View a markdown version of this page

Configurazione di impostazioni aggiuntive - Amazon CloudFront
Pubblicità dell'Autorità di CertificazioneGestione della scadenza dei certificatiFasi successive

Le traduzioni sono generate tramite traduzione automatica. In caso di conflitto tra il contenuto di una traduzione e la versione originale in Inglese, quest'ultima prevarrà.

Configurazione di impostazioni aggiuntive

Dopo aver abilitato l'autenticazione TLS reciproca di base, è possibile configurare impostazioni aggiuntive per personalizzare il comportamento di autenticazione per casi d'uso e requisiti specifici.

Pubblicità dell'Autorità di Certificazione

Il AdvertiseTrustStoreCaNames campo controlla se CloudFront inviare l'elenco di nomi CA affidabili ai client durante l'handshake TLS, aiutandoli a selezionare il certificato appropriato.

Per configurare CA advertising (Console)

  1. Nelle impostazioni di distribuzione, vai alla scheda Generale, scegli Modifica.

  2. Scorri fino alla sezione Viewer Mutual Authentication (mTLS) all'interno del contenitore Connectivity.

  3. Seleziona o deseleziona la casella di controllo Advertise trust store CA names.

  4. Scegli Save changes (Salva modifiche).

Per configurare la pubblicità di CA (AWS CLI)
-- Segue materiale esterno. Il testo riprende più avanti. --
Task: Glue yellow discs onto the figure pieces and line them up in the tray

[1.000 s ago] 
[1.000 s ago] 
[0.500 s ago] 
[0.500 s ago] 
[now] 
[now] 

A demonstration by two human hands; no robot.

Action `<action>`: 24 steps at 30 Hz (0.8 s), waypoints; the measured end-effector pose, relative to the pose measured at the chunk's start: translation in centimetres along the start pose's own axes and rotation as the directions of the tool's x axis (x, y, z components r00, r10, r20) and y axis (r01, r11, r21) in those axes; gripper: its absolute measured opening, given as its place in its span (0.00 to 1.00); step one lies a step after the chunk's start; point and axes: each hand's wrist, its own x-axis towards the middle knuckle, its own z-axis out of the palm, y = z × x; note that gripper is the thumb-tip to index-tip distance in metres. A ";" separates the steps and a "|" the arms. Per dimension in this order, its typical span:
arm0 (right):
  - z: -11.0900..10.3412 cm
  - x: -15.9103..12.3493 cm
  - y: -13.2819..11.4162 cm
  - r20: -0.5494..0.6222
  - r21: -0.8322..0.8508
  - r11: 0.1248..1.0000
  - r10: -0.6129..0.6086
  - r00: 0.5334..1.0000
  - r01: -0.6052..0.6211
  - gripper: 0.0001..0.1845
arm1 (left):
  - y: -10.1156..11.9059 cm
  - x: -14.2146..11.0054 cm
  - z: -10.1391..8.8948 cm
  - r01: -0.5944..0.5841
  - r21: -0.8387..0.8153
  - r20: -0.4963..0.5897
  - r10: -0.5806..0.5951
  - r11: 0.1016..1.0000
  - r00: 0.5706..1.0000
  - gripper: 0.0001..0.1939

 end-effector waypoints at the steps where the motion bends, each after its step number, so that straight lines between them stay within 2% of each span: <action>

L'esempio seguente mostra come abilitare la pubblicità CA:

"ViewerMtlsConfig": {
   "Mode": "required", // or "optional"
   "TrustStoreConfig": {
      "AdvertiseTrustStoreCaNames": true,
      ...other settings
   } 
}

Gestione della scadenza dei certificati

La IgnoreCertificateExpiry proprietà determina la modalità di CloudFront risposta ai certificati client scaduti. Per impostazione predefinita, CloudFront rifiuta i certificati client scaduti, ma è possibile configurarlo per accettarli quando necessario. In genere è abilitato per i dispositivi con certificati scaduti che non possono essere aggiornati prontamente.

Per configurare la gestione della scadenza dei certificati (Console)

  1. Nelle impostazioni di distribuzione, vai alla scheda Generale, scegli Modifica.

  2. Scorri fino alla sezione Viewer Mutual Authentication (mTLS) del contenitore Connectivity.

  3. Seleziona o deseleziona la casella di controllo Ignora la data di scadenza del certificato.

  4. Scegli Save changes (Salva modifiche).

Per configurare la gestione della scadenza dei certificati (AWS CLI)

L'esempio seguente mostra come ignorare la scadenza del certificato:

"ViewerMtlsConfig": {
  "Mode": "required", // or "optional"
  "TrustStoreConfig": {
     "IgnoreCertificateExpiry": false,
     ...other settings
  }
}
Nota

IgnoreCertificateExpirysi applica solo alle date di validità dei certificati. Tutti gli altri controlli di convalida dei certificati sono ancora validi (catena di fiducia, convalida della firma).

Fasi successive

Dopo aver configurato impostazioni aggiuntive, è possibile configurare l'inoltro delle intestazioni per trasmettere le informazioni del certificato alle origini, implementare la revoca dei certificati utilizzando Connection Functions e KeyValueStore abilitare i log di connessione per il monitoraggio. Per i dettagli sull'inoltro delle informazioni sui certificati alle origini, consulta Forward Headers to origin.